Question 86: When is the cluster mode is not suitable for the Spark application?

Answer: Cluster mode is not well suited for the application, which require to be interactive for example if application require user input, such as spark-shell and pyspark. Hence, driver program needs to run as part of client application process, which initiates the Spark application.

Question 87: What is the client deployment mode?

Answer: When application submitted in this mode, Spark driver will run on the host where the Job is submitted. The ApplicationMaster is responsible only for requesting executor containers from YARN. After the container start, the client communicates with the containers to schedule work.

Question 88: How do you run Spark shell on YARN?

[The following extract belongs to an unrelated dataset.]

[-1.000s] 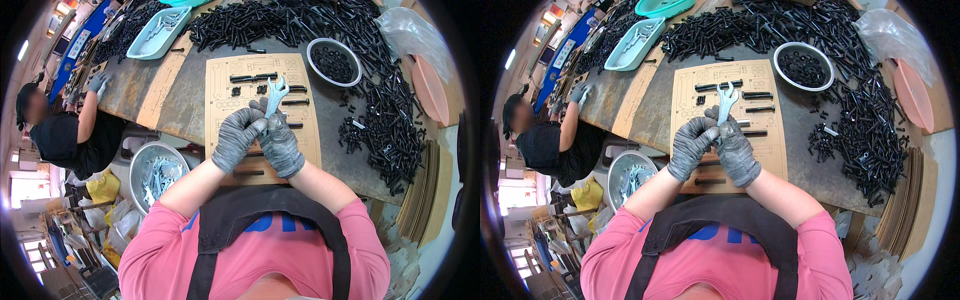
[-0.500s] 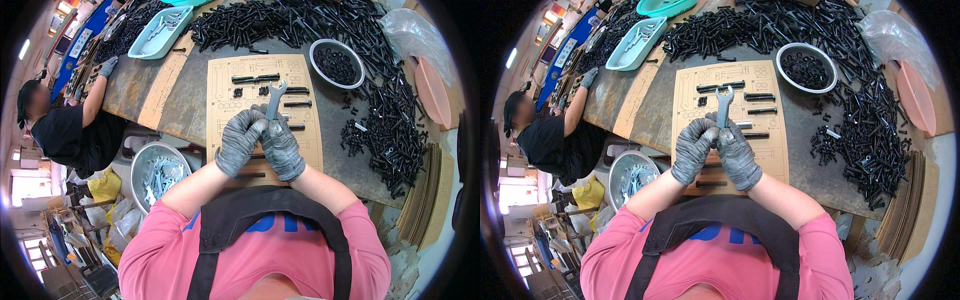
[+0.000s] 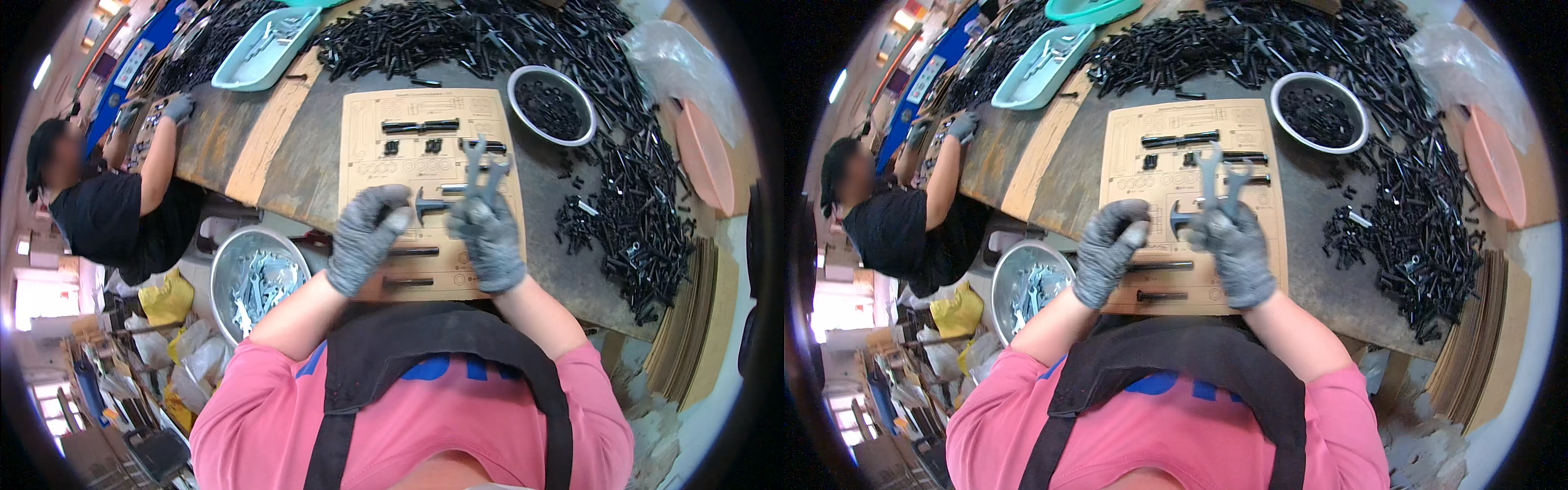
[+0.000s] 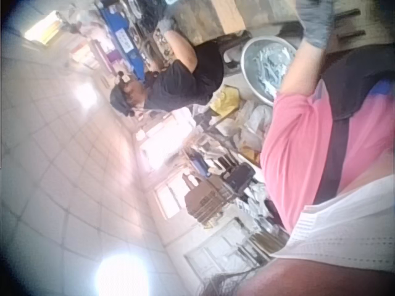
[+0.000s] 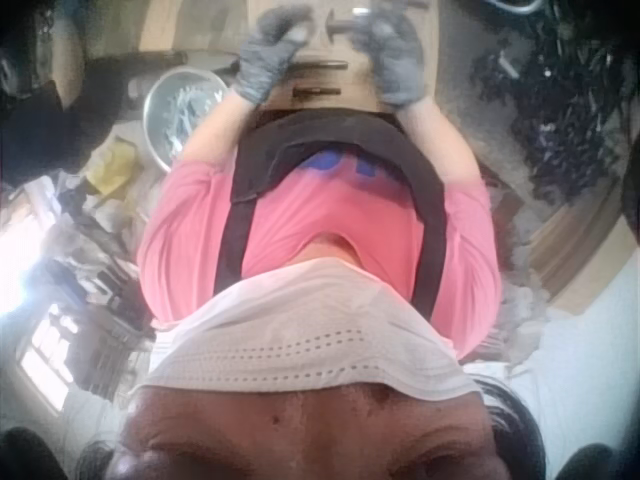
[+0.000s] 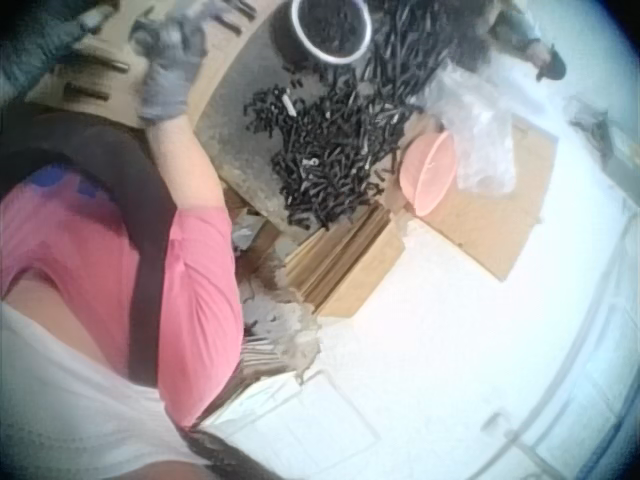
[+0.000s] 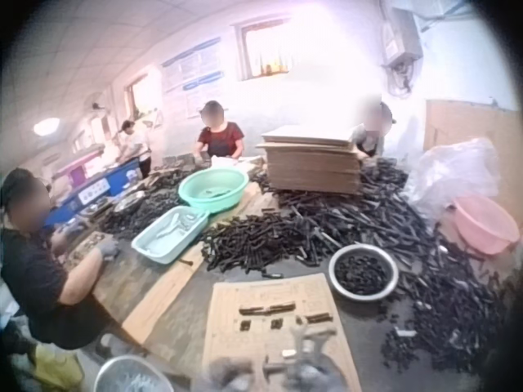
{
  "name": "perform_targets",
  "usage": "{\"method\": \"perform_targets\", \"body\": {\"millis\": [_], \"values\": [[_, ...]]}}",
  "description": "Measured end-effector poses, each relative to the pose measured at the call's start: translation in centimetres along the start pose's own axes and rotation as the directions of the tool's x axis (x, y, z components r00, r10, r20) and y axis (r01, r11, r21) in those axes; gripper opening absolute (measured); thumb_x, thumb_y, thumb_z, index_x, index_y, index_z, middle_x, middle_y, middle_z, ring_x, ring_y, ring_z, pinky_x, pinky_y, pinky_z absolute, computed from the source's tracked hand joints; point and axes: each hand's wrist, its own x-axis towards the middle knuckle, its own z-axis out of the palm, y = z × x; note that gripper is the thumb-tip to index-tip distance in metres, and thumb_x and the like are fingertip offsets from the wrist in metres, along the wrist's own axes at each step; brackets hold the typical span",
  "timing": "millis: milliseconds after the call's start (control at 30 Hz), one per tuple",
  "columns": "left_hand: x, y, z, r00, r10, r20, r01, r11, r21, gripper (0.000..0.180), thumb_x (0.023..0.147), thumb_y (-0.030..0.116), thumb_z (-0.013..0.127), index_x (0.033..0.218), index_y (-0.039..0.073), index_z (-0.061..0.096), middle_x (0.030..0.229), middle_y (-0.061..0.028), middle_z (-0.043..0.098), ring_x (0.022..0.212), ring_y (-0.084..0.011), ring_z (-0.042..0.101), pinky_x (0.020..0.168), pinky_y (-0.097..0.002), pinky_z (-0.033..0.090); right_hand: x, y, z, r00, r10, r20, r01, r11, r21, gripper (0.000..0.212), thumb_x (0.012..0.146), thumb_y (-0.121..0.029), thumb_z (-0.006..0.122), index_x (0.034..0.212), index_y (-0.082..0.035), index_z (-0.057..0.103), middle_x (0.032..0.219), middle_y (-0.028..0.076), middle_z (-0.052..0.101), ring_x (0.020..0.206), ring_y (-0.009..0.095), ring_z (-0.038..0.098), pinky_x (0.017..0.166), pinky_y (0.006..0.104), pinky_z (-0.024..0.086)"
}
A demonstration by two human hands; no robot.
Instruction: The person assembles small black metal hardware components on a cardboard template at a workbench. They pick up parts from piles and bowls, fit them together by hand, and place the assembled units into designated slots on the template. Another worker is visible across the table performing similar assembly.
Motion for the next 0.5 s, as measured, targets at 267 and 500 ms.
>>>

Answer: To run spark-shell or pyspark client on YARN, use the --master yarn --deploy-mode client, when you start the application.

Question 89: How can you monitor and debug the Spark application submitted over YARN?

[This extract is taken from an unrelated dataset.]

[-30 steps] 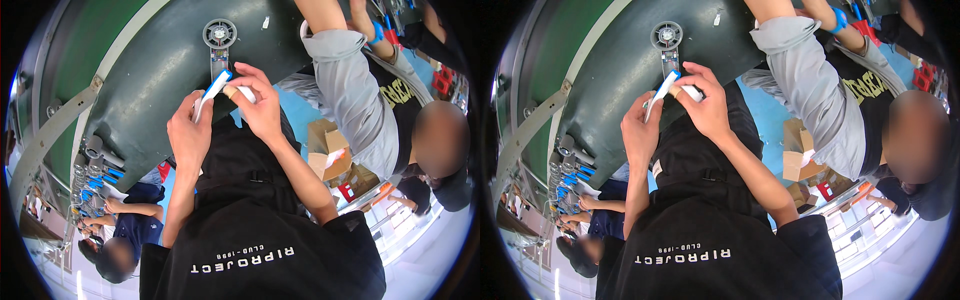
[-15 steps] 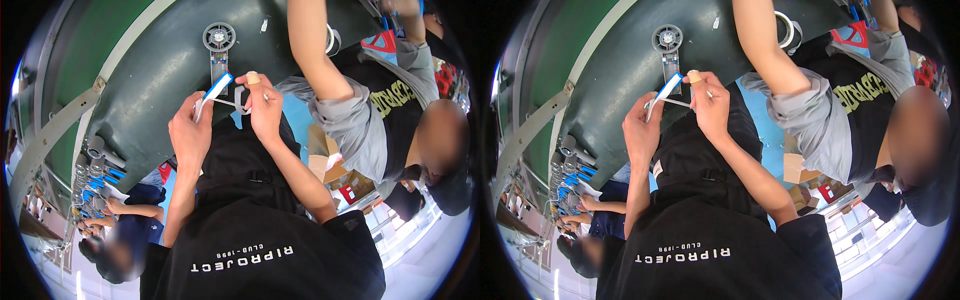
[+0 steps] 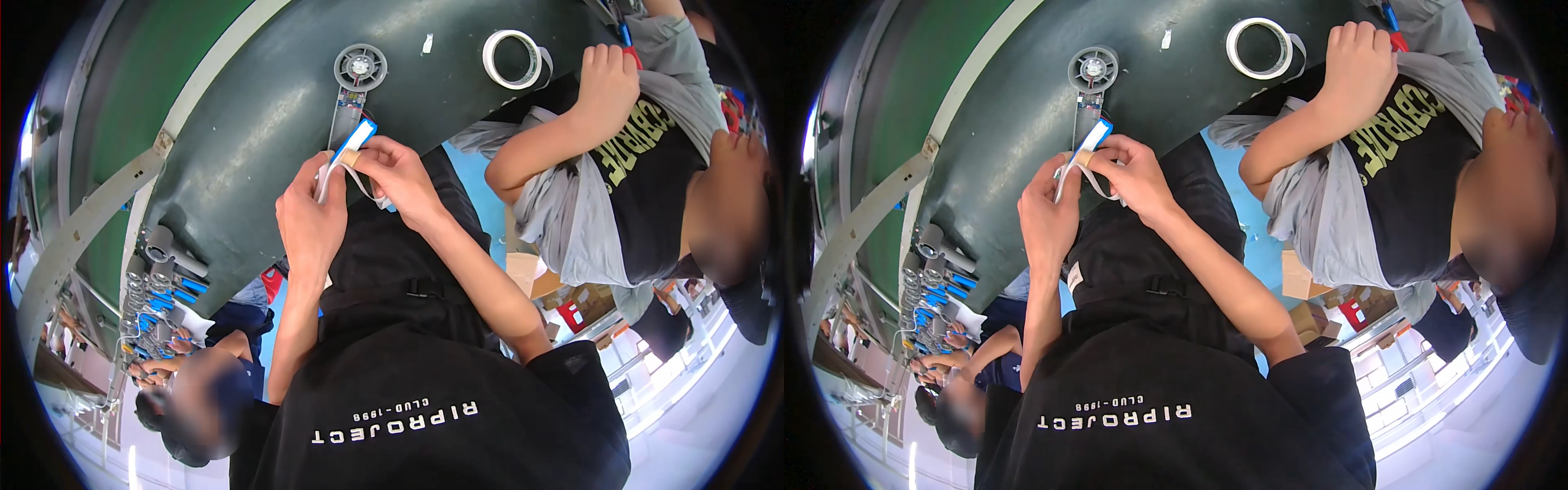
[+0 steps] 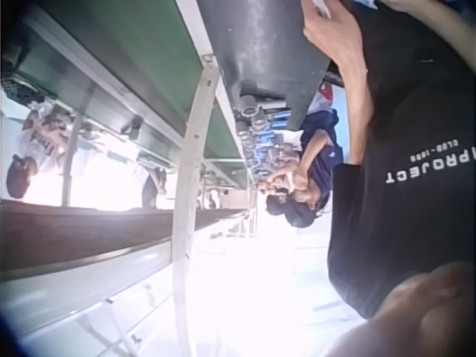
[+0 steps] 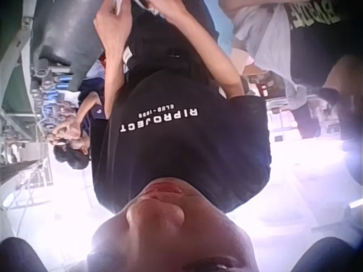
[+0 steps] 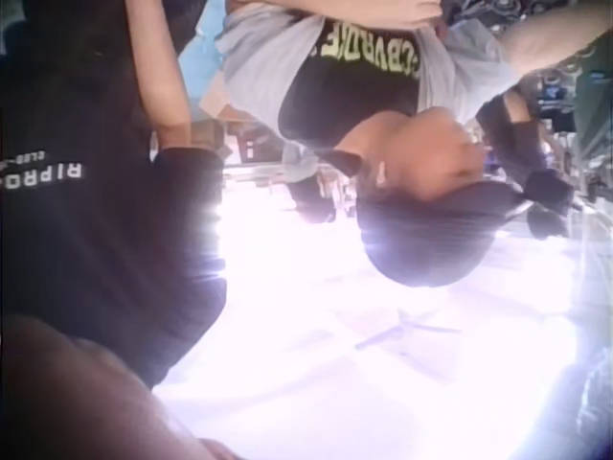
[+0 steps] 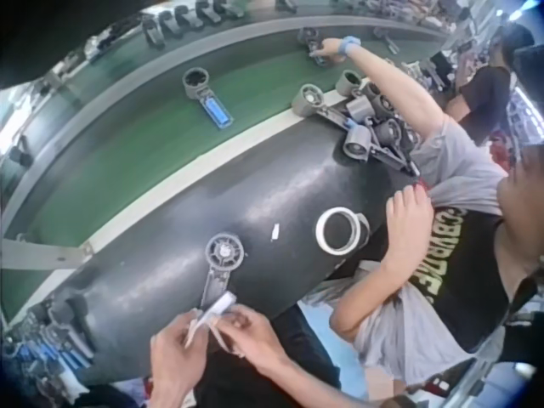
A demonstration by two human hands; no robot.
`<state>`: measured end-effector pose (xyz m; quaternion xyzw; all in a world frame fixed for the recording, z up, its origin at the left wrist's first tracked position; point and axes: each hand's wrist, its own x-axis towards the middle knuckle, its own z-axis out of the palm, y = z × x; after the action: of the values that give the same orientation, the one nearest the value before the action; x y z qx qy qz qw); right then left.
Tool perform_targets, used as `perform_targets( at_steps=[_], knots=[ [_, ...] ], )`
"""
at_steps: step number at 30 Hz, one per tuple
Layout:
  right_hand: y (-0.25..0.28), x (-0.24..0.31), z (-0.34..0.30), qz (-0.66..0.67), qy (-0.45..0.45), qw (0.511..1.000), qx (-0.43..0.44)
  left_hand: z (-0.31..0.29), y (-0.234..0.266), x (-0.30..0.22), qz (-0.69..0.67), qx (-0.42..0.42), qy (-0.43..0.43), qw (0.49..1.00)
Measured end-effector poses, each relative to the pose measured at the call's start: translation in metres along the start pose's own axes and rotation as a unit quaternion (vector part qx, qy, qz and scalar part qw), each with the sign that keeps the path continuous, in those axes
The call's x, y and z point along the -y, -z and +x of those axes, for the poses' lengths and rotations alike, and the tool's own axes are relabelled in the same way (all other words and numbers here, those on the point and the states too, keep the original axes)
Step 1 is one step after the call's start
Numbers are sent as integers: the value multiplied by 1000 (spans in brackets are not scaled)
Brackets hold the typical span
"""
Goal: The recorder assembles components of small electronic fans on a factory production line, including applying tape and connecting motors to housings.
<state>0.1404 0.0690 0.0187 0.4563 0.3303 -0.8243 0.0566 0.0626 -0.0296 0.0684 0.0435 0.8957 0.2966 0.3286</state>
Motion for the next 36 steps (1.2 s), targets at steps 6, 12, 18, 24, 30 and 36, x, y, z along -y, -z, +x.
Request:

Answer: To obtain information about Spark application behavior you can consult YARN logs and the Spark web application UI.

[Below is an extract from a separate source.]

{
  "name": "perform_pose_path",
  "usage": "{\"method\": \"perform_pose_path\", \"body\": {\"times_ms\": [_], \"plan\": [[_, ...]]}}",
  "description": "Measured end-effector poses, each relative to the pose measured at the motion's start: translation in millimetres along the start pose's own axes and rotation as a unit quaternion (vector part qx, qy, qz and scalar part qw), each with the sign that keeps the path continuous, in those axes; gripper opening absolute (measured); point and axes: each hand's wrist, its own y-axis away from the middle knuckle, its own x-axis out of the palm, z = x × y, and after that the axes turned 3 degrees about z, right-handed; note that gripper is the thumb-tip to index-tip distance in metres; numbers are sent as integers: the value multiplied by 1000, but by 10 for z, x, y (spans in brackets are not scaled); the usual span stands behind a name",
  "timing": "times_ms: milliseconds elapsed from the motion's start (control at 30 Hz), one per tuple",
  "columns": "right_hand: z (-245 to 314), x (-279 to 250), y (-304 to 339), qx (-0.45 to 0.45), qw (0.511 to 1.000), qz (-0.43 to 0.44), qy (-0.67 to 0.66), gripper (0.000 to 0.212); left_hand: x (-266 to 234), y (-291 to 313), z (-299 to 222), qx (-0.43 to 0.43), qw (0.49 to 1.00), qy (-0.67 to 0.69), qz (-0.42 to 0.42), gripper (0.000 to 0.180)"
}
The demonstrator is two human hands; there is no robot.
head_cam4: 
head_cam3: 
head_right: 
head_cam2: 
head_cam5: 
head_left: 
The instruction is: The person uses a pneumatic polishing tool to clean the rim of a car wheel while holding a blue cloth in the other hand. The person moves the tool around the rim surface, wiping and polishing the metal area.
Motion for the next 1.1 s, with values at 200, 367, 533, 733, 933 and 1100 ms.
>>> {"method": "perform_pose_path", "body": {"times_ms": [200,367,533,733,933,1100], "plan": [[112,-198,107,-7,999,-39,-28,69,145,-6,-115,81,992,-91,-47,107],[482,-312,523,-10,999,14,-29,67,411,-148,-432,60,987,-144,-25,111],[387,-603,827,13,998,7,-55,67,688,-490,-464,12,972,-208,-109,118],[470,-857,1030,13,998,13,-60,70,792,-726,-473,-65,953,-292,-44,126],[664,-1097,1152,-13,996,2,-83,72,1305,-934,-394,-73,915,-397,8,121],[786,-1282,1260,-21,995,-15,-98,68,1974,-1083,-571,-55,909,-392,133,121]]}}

Question 90: What advantages you will get when you consider Java/Scala for running your Spark application, rather than Pyspark?

Answer: Accessing Spark with Java and Scala offers many advantages: platform independence by running inside the JVM, self-contained packaging of code and its dependencies into JAR files, and higher performance because Spark itself runs in the JVM. You lose these advantages when using the Spark Python API.